Palmaria palmata as an alternative protein source: enzymatic protein extraction, amino acid composition, and nitrogen-to-protein conversion factor

The red seaweed Palmaria palmata has previously been reported to have high protein content high in essential amino acids. To extract the proteins a rigid cell wall consisting mainly of beta-(1 -> 4)/beta-(1 -> 3)-D-xylans must be disrupted. Different methods have been used to overcome this problem along with various methods used for protein evaluation. In this study, the effect of enzymatic pre-treatment on protein extraction was examined. Both enzymatic hydrolysis with xylanase and protease were tested. The amino acid content of the fractions was examined after extraction.
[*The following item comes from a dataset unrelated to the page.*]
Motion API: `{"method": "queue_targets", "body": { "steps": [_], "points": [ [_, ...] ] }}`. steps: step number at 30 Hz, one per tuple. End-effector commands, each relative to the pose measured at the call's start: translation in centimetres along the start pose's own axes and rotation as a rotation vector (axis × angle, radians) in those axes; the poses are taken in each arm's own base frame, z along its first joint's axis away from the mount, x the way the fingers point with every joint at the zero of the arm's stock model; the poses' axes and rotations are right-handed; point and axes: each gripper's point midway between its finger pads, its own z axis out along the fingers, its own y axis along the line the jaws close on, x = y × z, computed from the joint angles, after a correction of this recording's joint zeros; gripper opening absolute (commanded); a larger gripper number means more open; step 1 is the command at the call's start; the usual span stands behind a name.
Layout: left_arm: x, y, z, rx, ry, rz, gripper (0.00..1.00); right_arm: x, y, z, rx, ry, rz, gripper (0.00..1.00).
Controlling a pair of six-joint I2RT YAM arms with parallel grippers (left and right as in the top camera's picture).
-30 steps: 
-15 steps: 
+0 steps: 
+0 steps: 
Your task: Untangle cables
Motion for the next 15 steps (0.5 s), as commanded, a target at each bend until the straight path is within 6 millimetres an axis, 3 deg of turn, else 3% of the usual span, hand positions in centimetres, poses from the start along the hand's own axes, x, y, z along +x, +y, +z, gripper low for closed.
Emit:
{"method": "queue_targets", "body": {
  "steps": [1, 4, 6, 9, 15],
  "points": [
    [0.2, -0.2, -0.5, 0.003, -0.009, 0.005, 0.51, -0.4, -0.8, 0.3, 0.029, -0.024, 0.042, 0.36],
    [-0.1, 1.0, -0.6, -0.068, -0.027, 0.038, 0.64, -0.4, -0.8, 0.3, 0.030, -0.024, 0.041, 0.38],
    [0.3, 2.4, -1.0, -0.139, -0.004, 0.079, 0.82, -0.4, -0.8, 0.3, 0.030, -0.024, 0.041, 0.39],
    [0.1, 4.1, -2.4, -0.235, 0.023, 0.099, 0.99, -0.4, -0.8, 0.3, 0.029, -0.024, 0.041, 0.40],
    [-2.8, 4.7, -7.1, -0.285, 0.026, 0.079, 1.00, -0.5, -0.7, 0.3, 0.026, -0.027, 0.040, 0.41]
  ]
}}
The amino acid composition was similar to what has previously been reported; P. palmata was high in essential amino acids. Accordingly, a nitrogen-to-protein conversion factor was calculated for each fraction individually and protein results were compared with calculation using the proximate 6.25 conversion factor. The nitrogen-to-protein conversion factor varied between fractions but all factors were significantly lower than the popularly used 6.25 indicating that this conversion factor for processed P. palmata is effectively and considerably overestimating the protein content. Enzymatic pre-treatment with xylanase resulted in enhanced amino acid content and successful protein extraction. Enzymatic hydrolysis using protease resulted in higher protein content in the liquid extract compared to hydrolysis with xylanase, due to the release of proteins, peptides, and amino acids. Therefore, hydrolysis with protease is not suitable to extract proteins from P. palmata with the method described within this study but might be an optimal method to examine the bioactivity by extracting the protein hydrolysates. However, the result from this study confirm that hydrolysis with xylanase is a feasible choice to extract proteins of good quality from P. palmata.